In vitro data underline that adiponectin defends endothelial cells against oxidative injury and dysfunction. In fact, this adipokine reduces adhesion molecules expression on endothelial surface, stimulates NO production, thereby improving endothelium-dependent vasodilation, and seems to suppress endothelial cells apoptosis. Moreover, adiponectin antagonizes macrophage to foam cells transformation and smooth muscle cell proliferation and migration. Adiponectin suppresses vascular remodelling, increasing tissue inhibitors of matrix metalloproteinases. Furthermore, this adipokine shows immunomodulating actions, up-regulating interleukin-10 (IL-10) and interleukin-1 receptor antagonist (IL-1Ra) and down-regulating TNF-alfa and IL-6 [23]. Chronic inflammation plays a crucial role in atherogenesis among SLE patients. Indeed, traditional CVD risk factors do not fully explain the increased propensity toward CVD described in SLE. According to that, in our study leptin correlates with SLE-specific disease activity index SLEDAI and ECLAM. These data possibly indicate a participation of SLE-related inflammation such as autoantibody production, inflammatory cytokines, oxidative stress and renal involvement, in early atherosclerotic disease. Moreover, we find a positive correlation between leptin and SLE cumulative damage (SLICC) index. These data support a role of the molecule not only in atherogenesis, but also in chronic inflammation.
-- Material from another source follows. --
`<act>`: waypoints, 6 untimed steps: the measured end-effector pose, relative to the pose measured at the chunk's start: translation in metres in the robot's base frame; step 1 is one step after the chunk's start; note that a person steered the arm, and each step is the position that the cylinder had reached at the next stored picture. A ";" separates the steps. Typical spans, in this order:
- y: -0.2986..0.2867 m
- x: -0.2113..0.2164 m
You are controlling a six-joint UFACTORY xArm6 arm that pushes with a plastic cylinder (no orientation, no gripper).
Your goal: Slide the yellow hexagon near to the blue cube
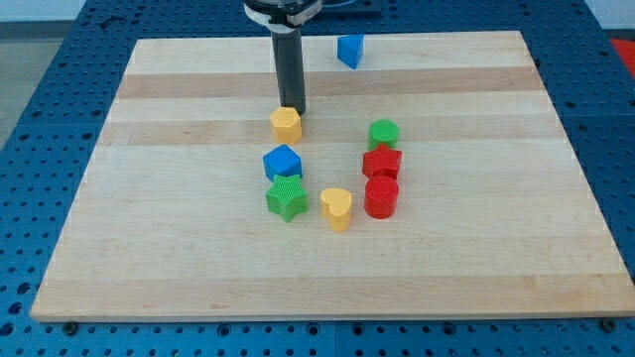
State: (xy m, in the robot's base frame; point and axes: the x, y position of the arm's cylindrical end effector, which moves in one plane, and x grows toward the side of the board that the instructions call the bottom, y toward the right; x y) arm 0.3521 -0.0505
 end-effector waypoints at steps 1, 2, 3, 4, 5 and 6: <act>-0.010 -0.001; -0.014 0.001; -0.014 0.002; -0.014 0.002; -0.025 -0.008; -0.028 0.003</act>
State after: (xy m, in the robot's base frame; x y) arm 0.3547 -0.0784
In conclusion, we find increased values of stiffness parameters in SLE patients, especially among fertile women, indicating a high prevalence of subclinical atherosclerosis. Stiffness parameters are related to adipokines, and leptin is also related to disease activity. As a consequence, to antagonize atherosclerosis it is necessary to have not only a tight control of traditional CVD risk factors, but also an intensive management of disease activity.